Panelist, Panel 3 – Using VR to Teach Language and Traditional Knowledge, Panel 6 – Indigenous Digital Media Labs – Critical Mass
Loretta Sarah Todd is a visionary leader in Indigenous media, considered a true artist with entrepreneurial energy and cultural knowledge. Her first feature, Monkey Beach, based on the novel by Eden Robinson, launched to strong audience and critical response, screening at TIFF (Industry Selects) and sweeping the Drama awards at the American Indian Film Festival and Red Nation Film Festival, including Best Film and Best Director. Monkey Beach was the #1 Canadian film for 4 weeks at the box office.
Ms. Todd has directed over 100 projects including award-winning documentaries (Forgotten Warriors, Hands of History, Today is a Good Day), apps, digital media, games and animation. Ms. Todd also creates, produces and showruns series including children’s and youth series, like Nehiyawetan, Coyote Science and Fierce Girls, and sci-fi martial arts mash-up (Skye and Chang).
She helps develop Indigenous media, providing opportunities for Indigenous cast, crew and creative, building spaces for Indigenous production and writing influential scholarly essays. Ms. Todd was instrumental in the formation of the Aboriginal Arts Centre at the Banff Centre. Recently, she created the IM4 Media Lab, an Indigenous XR Lab, where she is the Creative Director.

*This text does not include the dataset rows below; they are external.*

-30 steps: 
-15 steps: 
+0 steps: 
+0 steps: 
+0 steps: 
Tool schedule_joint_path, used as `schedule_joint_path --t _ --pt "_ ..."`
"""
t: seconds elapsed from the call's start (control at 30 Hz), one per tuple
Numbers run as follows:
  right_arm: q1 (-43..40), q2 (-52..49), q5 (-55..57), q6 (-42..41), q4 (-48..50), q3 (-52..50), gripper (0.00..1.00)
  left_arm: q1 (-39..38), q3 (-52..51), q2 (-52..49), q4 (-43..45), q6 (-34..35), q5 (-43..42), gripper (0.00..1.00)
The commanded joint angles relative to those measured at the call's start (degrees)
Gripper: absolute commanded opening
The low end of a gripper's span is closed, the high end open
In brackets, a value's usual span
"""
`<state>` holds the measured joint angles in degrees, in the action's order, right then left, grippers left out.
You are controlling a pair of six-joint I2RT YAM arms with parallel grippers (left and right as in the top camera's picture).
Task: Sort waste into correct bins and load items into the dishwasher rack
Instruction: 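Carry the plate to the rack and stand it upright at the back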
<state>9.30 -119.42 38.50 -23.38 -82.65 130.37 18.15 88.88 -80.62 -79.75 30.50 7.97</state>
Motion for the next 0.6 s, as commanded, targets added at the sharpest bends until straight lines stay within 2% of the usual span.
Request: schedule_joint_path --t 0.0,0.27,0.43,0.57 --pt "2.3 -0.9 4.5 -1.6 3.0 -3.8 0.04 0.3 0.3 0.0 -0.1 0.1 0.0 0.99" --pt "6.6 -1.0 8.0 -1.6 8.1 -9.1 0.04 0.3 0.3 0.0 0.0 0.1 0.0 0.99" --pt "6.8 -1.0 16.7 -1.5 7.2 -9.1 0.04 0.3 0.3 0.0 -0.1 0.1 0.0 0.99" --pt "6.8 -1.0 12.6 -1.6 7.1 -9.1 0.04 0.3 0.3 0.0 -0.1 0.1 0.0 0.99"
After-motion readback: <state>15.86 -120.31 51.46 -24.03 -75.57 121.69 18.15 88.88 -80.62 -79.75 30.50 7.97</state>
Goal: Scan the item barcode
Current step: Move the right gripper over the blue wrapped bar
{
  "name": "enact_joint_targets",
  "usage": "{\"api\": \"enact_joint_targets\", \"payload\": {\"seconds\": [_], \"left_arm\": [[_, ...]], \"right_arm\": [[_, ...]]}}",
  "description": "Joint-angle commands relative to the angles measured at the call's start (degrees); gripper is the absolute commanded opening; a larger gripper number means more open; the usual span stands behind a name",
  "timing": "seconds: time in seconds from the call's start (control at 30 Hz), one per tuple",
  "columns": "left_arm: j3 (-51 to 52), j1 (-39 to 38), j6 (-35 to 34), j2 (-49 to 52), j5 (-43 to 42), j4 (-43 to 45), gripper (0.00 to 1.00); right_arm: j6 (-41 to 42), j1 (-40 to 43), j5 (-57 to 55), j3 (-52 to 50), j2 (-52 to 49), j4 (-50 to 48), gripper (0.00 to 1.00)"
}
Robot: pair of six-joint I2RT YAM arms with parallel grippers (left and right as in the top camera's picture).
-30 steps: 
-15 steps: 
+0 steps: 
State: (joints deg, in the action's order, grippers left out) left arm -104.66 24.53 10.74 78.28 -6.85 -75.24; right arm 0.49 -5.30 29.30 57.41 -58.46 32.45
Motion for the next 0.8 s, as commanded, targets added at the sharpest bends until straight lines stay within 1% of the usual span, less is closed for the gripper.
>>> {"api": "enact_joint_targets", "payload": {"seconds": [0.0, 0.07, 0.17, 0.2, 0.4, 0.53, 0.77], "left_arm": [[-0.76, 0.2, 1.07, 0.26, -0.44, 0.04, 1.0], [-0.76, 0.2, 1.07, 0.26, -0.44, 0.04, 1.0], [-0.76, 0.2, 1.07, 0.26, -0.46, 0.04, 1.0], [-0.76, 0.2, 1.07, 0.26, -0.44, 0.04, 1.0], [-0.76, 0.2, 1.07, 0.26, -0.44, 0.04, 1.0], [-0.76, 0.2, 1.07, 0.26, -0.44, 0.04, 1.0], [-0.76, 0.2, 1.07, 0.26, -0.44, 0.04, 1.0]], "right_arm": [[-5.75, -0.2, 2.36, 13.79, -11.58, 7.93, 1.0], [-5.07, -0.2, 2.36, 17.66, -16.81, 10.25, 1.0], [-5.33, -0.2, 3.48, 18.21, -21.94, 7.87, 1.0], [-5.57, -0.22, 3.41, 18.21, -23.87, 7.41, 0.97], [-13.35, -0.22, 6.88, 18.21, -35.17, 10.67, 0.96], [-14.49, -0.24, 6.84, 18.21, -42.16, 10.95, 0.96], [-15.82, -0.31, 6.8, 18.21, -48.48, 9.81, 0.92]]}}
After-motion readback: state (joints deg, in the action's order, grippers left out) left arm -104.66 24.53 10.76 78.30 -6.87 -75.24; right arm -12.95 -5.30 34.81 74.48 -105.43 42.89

Trailblazing in the development of immersive technologies, Ms. Todd is currently a Fellow to the Inaugural Indigenous Delegation to the Co-Creation Lab at MIT, sponsored by the Indigenous Screen Office. And she is on the Advisory Board to the ONX Studio, a NYC based immersive technology art lab sponsored by the Onassis Foundation and the NEW MUSEUM, plus she was recently invited to be on the board of the Kaleidoscope Immersive Fund and the jury for the latest SIGGRAPH Conference. A respected speaker, she’s presented at VIFFImmersed, The Global AR/VR Summit, Kidscreen, Museum of Modern Art – as well the Aboriginal International Day of the World’s Indigenous Peoples, at the United Nations – to name a few.

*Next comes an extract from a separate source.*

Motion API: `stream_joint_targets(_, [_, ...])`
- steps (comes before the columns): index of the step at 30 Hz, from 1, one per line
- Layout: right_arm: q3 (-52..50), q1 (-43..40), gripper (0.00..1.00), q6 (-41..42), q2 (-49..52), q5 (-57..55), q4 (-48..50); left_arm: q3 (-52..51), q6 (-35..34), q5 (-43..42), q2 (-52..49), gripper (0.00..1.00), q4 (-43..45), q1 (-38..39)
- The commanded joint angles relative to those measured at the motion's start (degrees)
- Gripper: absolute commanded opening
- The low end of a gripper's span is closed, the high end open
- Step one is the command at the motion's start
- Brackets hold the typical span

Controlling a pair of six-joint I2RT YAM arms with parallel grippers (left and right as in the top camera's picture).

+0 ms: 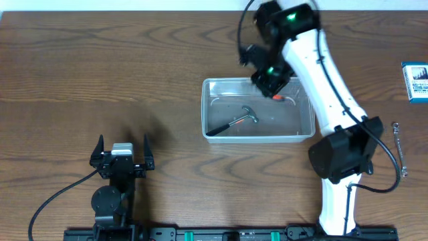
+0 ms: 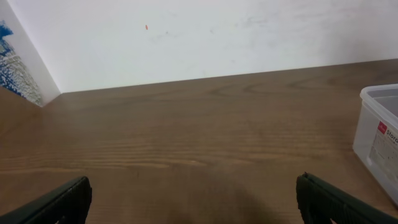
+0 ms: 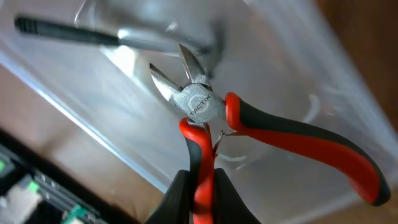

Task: Pack container
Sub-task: 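Lift the pliers and carry them left over the container, then lower the pliers into the container and open the right gripper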

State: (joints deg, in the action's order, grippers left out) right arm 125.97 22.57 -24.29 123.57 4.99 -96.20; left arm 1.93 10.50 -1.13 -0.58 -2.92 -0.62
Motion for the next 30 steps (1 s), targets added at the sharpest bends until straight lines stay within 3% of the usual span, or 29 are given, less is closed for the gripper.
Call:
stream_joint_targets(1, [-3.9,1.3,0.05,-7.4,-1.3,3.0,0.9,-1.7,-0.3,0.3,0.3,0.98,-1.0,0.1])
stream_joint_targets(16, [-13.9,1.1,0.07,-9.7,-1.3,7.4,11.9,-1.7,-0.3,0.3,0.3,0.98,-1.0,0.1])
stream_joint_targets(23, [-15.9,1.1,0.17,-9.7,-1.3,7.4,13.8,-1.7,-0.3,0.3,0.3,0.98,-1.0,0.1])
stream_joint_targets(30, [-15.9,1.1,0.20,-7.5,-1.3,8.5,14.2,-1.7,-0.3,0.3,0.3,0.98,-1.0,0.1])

Ms. Todd is an original. She ran-away at 13, was homeless and became a teen mother – which changed her life. She went back to school and worked in bakeries, construction, restaurants – to stay away from social workers who might take her daughter. Still she managed to become a writer, activist, entrepreneur and an award-winning filmmaker. She is a devotee of world cinema, sci-fi, obscure music, elegant fashion, forests, gardens and Paris – and is an instigator of fusion Indigenous cultural expression. She is also knowledgeable about her culture – creating and producing an award-winning children’s series that teaches kids to speak Cree, her father’s first language, as well as creating one of the first Cree language apps.
Her films have screened at the Sundance Festival, Toronto International Film Festival (TIFF), American Indian Film Festival (San Francisco), Yamagata Film Festival, ImagineNative, and the Museum of Modern Art, to name just a few. She has received many prestigious honours and awards, including a Rockefeller Fellowship to New York University, attendance to the Sundance Scriptwriter’s Lab, Special Jury Citation (TIFF), Mayor’s Award for Media Arts (City of Vancouver) and the recent Women of Excellence Award, from the United Nation’s WEF Women’s Economic Forum.
Ms. Todd is Cree/Metis, from St. Paul des Metis, White Fish Lake First Nation and Turtle Mountain Chippewa in North Dakota.